- **WORK TO COMPLETE**: Your task is to transcribe the entries below exactly, from their first line down to the line containing "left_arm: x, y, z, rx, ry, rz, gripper", and to stop there.

(Data records)
________

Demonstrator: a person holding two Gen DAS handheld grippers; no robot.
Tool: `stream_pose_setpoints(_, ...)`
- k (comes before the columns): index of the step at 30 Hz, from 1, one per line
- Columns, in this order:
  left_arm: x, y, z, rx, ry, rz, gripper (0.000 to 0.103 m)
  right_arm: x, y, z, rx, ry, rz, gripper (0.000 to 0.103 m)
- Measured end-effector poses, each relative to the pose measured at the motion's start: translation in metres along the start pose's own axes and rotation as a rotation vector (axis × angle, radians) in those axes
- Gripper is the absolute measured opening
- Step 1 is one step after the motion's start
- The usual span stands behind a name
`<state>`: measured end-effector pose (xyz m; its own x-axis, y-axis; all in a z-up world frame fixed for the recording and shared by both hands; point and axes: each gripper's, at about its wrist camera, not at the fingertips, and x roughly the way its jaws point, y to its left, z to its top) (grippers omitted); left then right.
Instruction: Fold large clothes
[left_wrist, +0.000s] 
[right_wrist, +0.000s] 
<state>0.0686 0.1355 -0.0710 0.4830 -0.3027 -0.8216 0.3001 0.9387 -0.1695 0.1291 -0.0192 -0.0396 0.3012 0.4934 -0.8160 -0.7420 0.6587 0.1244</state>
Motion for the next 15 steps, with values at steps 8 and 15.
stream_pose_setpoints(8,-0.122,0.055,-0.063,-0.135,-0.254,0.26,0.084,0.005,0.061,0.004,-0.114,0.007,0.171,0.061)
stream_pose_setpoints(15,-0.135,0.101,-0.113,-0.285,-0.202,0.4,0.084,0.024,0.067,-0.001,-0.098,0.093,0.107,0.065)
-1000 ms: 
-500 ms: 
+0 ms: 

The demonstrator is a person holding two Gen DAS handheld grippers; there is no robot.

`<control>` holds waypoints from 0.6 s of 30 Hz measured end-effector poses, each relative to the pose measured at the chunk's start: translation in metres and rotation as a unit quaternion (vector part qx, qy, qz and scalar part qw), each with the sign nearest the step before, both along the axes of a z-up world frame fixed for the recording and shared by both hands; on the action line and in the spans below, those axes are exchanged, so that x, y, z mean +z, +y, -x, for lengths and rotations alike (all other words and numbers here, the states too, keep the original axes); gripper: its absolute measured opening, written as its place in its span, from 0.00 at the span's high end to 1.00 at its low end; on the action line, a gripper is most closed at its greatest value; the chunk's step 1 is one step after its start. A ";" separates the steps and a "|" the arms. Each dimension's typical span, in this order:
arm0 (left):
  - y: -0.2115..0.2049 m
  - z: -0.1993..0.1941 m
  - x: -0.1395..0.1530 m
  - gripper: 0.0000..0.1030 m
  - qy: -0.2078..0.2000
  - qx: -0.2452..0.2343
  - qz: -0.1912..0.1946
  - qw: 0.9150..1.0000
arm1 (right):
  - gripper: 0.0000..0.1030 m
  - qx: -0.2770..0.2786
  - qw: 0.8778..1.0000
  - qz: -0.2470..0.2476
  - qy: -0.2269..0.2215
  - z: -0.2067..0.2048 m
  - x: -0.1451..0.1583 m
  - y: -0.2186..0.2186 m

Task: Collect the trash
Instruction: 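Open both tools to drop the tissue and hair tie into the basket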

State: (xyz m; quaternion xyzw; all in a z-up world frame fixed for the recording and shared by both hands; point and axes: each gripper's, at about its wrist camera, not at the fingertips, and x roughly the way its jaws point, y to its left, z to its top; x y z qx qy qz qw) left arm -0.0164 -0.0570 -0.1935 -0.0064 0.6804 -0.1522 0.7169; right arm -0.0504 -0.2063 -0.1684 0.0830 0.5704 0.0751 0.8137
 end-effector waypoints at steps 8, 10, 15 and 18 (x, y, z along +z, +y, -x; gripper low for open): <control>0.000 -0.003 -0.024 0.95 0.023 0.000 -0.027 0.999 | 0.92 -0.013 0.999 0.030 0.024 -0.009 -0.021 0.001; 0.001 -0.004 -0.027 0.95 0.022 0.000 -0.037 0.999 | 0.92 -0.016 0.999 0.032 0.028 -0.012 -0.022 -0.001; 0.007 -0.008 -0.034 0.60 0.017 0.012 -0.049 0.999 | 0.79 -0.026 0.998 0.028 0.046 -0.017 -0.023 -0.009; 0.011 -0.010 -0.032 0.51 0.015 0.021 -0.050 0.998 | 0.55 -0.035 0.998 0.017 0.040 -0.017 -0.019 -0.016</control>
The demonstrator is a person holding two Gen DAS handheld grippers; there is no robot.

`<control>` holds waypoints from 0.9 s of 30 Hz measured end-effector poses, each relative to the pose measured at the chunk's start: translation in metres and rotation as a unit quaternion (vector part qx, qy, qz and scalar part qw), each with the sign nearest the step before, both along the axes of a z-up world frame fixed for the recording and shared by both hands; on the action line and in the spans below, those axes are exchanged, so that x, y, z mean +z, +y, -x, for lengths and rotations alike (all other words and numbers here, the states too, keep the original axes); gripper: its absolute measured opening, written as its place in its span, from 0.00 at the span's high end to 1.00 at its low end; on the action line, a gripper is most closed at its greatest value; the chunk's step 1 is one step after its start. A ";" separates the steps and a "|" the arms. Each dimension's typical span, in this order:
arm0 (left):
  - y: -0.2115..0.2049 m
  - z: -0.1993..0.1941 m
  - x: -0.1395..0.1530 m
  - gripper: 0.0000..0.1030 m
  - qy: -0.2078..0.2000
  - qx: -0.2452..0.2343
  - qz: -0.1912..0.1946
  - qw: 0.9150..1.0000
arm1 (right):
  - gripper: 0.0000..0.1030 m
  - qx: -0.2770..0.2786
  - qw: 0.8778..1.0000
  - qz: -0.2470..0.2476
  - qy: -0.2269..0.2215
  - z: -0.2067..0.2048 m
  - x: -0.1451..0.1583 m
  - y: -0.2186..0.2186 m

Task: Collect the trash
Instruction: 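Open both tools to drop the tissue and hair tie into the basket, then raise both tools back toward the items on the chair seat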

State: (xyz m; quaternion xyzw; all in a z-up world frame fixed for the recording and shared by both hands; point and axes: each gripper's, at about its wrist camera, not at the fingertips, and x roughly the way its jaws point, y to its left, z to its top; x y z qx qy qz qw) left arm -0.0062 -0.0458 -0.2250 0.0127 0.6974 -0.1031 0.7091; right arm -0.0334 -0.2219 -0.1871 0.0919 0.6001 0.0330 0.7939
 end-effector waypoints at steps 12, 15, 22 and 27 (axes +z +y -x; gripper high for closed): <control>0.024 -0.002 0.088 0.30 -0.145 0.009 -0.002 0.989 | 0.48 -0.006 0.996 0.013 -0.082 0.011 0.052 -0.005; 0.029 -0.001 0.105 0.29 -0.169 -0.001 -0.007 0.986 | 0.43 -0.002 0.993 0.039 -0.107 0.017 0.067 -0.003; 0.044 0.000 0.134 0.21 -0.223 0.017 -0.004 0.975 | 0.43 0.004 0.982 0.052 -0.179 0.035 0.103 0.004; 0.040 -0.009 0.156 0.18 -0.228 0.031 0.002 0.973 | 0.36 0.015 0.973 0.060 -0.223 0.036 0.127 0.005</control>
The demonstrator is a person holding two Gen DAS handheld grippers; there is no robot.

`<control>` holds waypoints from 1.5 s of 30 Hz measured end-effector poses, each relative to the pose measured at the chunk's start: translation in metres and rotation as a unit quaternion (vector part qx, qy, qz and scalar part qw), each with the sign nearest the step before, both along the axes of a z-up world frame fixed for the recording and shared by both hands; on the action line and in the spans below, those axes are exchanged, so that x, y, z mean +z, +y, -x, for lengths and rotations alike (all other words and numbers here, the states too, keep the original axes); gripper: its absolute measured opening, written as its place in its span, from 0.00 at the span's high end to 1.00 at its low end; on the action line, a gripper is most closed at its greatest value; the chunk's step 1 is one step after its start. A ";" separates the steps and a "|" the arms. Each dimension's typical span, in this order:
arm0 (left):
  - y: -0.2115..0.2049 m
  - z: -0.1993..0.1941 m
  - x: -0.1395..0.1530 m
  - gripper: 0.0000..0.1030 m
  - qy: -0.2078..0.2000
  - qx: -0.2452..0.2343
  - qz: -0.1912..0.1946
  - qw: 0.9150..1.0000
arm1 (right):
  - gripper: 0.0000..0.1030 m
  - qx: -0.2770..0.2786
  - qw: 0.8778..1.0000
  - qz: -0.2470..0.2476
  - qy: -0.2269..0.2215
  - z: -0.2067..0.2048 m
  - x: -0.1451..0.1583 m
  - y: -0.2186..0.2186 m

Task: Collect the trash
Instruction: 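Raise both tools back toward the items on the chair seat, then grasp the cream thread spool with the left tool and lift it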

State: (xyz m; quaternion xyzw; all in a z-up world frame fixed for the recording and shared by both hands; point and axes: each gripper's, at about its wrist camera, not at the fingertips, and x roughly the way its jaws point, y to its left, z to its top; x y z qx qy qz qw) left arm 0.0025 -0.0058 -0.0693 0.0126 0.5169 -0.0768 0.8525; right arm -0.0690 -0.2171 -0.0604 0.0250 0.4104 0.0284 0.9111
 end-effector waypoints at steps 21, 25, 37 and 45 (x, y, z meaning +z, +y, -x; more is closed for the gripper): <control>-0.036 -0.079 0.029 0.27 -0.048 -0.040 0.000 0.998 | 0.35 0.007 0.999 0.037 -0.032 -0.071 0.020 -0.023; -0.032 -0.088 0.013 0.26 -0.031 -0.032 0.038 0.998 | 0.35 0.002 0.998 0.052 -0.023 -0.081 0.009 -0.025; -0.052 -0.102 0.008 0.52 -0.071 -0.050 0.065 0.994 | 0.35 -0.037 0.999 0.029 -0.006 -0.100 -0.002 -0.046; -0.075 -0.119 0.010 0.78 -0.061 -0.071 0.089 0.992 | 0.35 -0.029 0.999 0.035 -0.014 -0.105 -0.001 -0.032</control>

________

- **RESPONSE BELOW**:
Demonstrator: a person holding two Gen DAS handheld grippers; no robot.
Tool: `stream_pose_setpoints(_, ...)`
- k (comes before the columns): index of the step at 30 Hz, from 1, one per line
- Columns, in this order:
  left_arm: x, y, z, rx, ry, rz, gripper (0.000 to 0.103 m)

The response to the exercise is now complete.